While the Hill–Hopkins–Ravenel norm provides an elegant framework for constructing the relative Hochschild–Witt complex, exploring alternative approaches is a worthwhile endeavor. Here are some possibilities:
Direct Construction of F-V Procomplexes: One could attempt to directly construct F-V procomplexes mimicking the structure of the relative de Rham–Witt complex, but in a noncommutative setting. This would likely involve developing new techniques for handling the complexities of noncommutative differential forms and their interactions with Witt vectors.
Operadic Methods: Operads provide a powerful tool for encoding algebraic structures. It might be possible to construct an operad whose algebras naturally give rise to noncommutative relative de Rham–Witt complexes. This approach could leverage existing operadic techniques for handling differential forms and cyclic homology.
Deformation Theory: Deformation theory studies how algebraic structures vary under infinitesimal perturbations. One could try to deform the classical relative de Rham–Witt complex to obtain a noncommutative version. This approach might involve working with differential graded Lie algebras or other homotopical algebraic structures.
Motivic Homotopy Theory: Motivic homotopy theory provides a framework for studying algebraic varieties and their invariants using tools from homotopy theory. It might be possible to develop a motivic version of the relative de Rham–Witt complex that naturally incorporates noncommutative spaces.

The development of relative Hochschild–Witt homology holds intriguing implications for the study of motives and motivic cohomology in the realm of noncommutative geometry:
Noncommutative Motives: Motives are supposed to capture the "universal" cohomological information of algebraic varieties. Relative Hochschild–Witt homology, as a refined invariant sensitive to noncommutative structures, could provide insights into the elusive notion of "noncommutative motives." It might lead to new ways of constructing and studying motivic categories for noncommutative spaces.

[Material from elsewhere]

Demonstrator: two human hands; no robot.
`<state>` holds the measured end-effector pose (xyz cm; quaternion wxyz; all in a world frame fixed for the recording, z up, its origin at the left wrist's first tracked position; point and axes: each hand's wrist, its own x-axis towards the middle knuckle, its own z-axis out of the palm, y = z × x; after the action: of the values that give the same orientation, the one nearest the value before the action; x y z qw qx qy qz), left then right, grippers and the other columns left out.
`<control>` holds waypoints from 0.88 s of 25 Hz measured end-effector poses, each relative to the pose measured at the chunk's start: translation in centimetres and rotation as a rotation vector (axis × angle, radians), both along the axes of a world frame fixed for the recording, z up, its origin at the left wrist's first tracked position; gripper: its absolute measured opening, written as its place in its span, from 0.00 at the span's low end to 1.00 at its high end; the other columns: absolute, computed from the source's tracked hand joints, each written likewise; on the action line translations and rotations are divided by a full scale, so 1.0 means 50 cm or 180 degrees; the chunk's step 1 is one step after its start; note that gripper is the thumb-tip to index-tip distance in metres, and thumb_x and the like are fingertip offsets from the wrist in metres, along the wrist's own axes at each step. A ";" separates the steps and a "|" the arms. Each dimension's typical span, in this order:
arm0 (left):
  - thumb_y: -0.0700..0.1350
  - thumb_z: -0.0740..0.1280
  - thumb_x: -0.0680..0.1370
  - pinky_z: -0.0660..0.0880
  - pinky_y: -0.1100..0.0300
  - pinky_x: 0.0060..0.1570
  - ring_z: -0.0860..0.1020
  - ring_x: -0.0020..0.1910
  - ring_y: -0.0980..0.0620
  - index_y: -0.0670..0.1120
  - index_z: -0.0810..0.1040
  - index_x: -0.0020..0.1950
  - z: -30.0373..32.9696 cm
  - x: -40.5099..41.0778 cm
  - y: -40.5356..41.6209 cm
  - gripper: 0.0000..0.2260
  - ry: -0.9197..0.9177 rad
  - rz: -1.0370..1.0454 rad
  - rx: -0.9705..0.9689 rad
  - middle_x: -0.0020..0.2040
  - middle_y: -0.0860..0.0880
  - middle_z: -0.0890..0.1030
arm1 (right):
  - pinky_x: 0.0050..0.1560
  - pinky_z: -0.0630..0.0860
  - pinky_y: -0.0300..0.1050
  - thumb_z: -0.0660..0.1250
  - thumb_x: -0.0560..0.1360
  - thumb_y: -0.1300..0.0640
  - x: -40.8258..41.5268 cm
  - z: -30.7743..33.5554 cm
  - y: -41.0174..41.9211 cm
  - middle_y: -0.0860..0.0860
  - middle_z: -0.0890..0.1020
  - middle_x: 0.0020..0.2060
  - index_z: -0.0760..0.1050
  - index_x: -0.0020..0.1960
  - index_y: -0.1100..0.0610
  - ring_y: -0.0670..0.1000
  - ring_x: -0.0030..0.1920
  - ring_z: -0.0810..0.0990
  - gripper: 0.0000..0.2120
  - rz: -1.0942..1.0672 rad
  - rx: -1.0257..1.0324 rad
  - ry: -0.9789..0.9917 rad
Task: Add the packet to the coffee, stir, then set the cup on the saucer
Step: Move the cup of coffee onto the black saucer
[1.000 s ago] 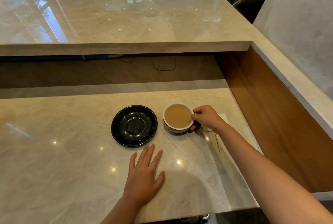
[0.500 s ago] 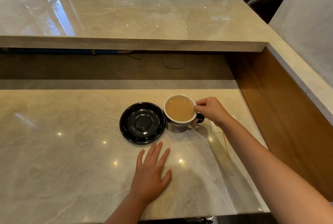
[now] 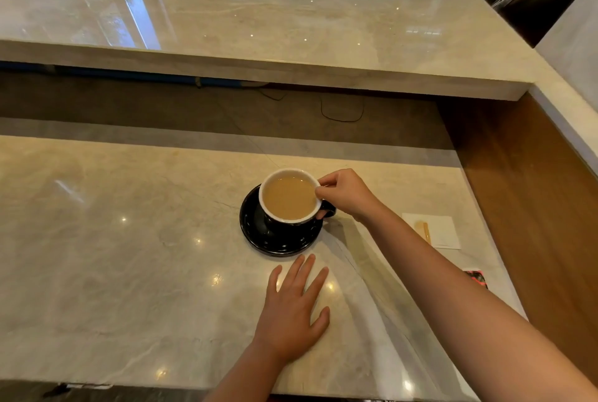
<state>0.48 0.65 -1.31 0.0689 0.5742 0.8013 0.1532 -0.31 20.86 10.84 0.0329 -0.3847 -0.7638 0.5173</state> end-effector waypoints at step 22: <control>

Motivic Cohomology and Witt Vectors: The appearance of Witt vectors in relative Hochschild–Witt homology suggests a deeper connection between motivic cohomology and Witt-theoretic constructions. This could lead to:
New Motivic Invariants: The development of new motivic invariants built using Witt vectors, potentially revealing finer geometric information.
Connections to Arithmetic Geometry: Witt vectors play a fundamental role in arithmetic geometry. This connection could illuminate arithmetic aspects of noncommutative spaces and their motivic cohomology.

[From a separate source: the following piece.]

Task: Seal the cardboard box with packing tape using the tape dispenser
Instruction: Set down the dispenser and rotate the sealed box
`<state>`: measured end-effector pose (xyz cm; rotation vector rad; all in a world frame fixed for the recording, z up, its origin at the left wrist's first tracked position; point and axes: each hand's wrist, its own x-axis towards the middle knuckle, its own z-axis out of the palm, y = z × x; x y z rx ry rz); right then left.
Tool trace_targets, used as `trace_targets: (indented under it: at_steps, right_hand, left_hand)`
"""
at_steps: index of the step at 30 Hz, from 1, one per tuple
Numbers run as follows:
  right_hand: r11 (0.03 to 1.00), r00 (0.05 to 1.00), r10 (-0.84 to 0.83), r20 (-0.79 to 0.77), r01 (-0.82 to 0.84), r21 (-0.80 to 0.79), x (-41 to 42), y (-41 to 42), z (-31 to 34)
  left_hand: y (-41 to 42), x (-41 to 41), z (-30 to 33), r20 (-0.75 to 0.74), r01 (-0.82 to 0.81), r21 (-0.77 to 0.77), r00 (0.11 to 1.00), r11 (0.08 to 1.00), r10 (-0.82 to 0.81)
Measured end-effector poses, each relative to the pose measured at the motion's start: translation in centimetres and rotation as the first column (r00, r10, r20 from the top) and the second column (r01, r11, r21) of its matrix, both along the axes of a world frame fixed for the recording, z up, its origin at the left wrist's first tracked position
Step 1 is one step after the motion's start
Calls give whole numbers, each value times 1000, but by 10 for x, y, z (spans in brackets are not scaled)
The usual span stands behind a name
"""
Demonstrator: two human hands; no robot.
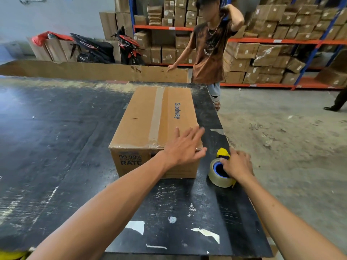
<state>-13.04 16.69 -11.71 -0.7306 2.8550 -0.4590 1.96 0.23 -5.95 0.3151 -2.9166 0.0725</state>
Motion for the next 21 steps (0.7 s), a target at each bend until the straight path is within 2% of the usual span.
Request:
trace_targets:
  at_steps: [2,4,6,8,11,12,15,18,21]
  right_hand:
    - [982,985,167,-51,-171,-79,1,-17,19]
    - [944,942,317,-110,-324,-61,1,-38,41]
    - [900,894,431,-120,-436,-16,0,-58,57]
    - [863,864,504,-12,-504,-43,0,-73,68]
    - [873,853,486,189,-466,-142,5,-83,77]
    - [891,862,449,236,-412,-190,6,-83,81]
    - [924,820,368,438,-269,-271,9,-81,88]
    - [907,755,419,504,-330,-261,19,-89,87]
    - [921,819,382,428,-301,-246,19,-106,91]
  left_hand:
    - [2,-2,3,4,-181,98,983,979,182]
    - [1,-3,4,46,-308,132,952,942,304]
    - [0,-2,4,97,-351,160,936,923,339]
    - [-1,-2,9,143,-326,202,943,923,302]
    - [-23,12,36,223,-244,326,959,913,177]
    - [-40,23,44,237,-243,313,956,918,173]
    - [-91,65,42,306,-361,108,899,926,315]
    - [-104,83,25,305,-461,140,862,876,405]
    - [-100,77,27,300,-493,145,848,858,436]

Noncommutative Hodge Theory: Hodge theory studies the interplay between the geometry and topology of complex manifolds. Relative Hochschild–Witt homology, with its connections to de Rham–Witt complexes, might provide tools for developing a "noncommutative Hodge theory" that applies to noncommutative spaces. This could lead to new insights into the structure of noncommutative spaces and their invariants.
Overall, the work on relative Hochschild–Witt homology opens up exciting new avenues for research at the intersection of noncommutative geometry, motivic homotopy theory, and arithmetic geometry.